**WHAT THE TASK ASKS**: In the data that follows, find each line containing "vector" and copy it.

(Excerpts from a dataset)
┏━━

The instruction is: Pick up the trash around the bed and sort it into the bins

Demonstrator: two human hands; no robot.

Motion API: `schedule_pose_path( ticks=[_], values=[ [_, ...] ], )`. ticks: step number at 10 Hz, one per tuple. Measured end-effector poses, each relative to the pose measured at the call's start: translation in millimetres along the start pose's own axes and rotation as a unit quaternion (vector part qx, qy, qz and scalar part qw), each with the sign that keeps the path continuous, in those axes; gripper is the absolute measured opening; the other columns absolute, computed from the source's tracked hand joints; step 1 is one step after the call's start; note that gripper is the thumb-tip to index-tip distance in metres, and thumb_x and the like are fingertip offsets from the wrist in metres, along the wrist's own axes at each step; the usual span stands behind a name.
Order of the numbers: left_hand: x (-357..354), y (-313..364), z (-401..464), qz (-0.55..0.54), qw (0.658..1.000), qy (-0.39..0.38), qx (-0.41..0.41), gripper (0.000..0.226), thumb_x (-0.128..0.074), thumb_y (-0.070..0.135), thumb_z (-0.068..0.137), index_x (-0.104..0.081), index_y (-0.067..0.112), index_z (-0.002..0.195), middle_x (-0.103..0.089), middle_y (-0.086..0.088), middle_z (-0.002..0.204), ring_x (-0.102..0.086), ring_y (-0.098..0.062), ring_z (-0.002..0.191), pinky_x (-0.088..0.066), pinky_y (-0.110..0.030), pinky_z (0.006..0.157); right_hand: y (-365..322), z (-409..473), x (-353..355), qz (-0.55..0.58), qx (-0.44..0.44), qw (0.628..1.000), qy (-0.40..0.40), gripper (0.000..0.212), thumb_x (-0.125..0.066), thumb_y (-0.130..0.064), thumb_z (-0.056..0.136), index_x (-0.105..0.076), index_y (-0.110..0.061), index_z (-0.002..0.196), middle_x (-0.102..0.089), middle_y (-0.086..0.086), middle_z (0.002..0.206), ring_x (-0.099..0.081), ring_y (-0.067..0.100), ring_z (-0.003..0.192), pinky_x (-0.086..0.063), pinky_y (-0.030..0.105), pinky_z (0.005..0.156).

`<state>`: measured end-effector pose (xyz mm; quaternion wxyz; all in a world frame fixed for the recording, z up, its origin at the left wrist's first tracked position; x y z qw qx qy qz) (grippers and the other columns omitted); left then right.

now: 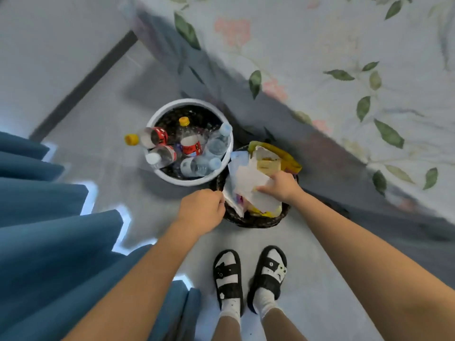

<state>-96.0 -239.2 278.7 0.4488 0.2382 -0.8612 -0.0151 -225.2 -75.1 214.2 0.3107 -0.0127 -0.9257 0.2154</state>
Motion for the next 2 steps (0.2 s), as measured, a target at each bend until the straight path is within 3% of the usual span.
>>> schedule_pose_path(
  ticks=[1,2],
  values=[
    [-19.5,-5.8,8.2,-0.007,1.000,-0.006,0.004,0.029,-0.042,0.031,0.094,-0.063,0.022,0.111,-0.064,-0.002,0.109,-0.061,-0.024,0.102,-0.048,-0.033,0.078,15.9,26.3,-32.2,-0.049,-0.013,0.998,-0.047,0.031,-0.063,-0.050,0.083,-0.058,-0.020,0.092,-0.060,0.006,0.093,-0.057,0.027,0.093,-0.042,0.033,0.071],
    [-29.3,-6.1,22.3,-0.012,1.000,-0.011,0.014,0.030,-0.041,0.031,0.094,-0.063,0.020,0.112,-0.064,-0.005,0.110,-0.061,-0.027,0.101,-0.049,-0.036,0.078,29.9,43.6,-42.0,-0.141,-0.016,0.989,-0.029,0.060,-0.063,-0.056,0.080,-0.053,-0.016,0.124,-0.063,0.009,0.116,-0.058,0.029,0.107,-0.049,0.037,0.081]
  ],
)
Point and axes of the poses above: each hand's wrist, its own z-axis towards the middle knuckle, its own x-axis out of the back of the hand, y = z × x, the point moved 3 cm from there along z, towards the middle knuckle
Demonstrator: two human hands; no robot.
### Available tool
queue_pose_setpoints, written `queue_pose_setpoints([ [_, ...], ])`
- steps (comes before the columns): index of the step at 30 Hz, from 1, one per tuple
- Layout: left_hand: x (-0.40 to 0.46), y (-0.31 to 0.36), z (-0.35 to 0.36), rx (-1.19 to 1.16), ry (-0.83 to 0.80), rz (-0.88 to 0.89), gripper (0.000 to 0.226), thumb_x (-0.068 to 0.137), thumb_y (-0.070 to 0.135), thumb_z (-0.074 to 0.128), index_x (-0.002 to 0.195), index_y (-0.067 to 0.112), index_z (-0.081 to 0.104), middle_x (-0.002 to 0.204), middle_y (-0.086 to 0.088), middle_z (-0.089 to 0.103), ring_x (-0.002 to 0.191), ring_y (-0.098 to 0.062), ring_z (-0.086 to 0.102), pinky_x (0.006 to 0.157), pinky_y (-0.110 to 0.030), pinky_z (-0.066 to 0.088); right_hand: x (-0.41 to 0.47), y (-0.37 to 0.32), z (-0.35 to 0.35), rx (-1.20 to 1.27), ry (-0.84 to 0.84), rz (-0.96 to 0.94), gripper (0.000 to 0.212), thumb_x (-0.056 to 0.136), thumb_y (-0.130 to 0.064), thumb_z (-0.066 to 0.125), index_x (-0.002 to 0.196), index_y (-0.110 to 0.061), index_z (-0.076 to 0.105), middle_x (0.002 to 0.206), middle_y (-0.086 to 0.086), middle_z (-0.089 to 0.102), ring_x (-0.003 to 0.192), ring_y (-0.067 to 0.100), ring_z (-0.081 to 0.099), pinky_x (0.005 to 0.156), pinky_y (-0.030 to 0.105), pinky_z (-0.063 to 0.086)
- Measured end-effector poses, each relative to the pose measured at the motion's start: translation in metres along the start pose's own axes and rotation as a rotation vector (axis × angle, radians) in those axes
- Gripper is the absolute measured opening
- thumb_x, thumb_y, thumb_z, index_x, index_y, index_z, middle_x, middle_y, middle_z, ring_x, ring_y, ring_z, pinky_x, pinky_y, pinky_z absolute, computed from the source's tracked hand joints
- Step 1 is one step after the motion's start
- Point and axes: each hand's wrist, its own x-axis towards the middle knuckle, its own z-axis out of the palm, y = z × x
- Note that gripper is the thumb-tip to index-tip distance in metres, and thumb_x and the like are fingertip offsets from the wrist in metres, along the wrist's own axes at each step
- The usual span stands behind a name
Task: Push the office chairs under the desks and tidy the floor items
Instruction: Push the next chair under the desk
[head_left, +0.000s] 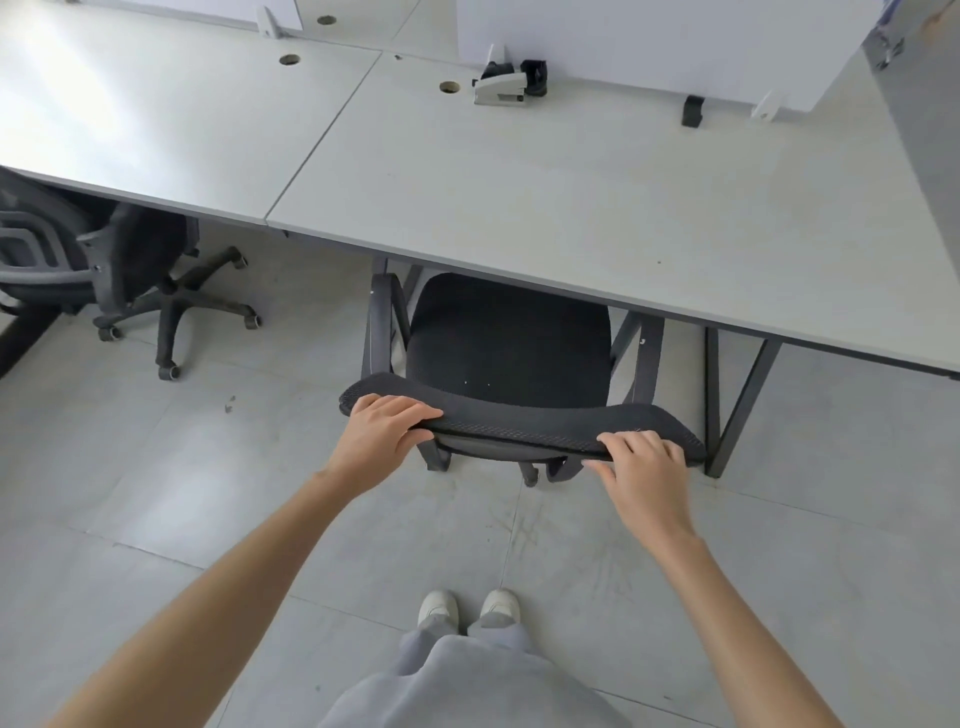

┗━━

**ANSWER BELOW**:
Motion API: `schedule_pose_path( ticks=[_], values=[ [_, ...] ], )`. ticks: step number at 10 Hz, one per tuple. Measured end-effector poses, each relative to the pose measured at the call's start: translation in millimetres along the start pose's own axes and rotation as a unit quaternion (vector part qx, qy, qz and scalar part qw), each with the sign that keeps the path continuous, in those axes; gripper is the absolute measured opening; the other columns absolute, computed from the source's tracked hand joints; step 1 is one step after the call's start; note that gripper is the thumb-tip to index-tip distance in metres, and thumb_x and the like are fingertip offsets from the wrist in metres, along the wrist's own axes at each step; the usual span stands behind a name.
- Measured end-effector poses, each relative to the pose measured at the motion's start: translation in metres along the start pose's own axes and rotation as a rotation vector (axis × angle, radians) in those axes

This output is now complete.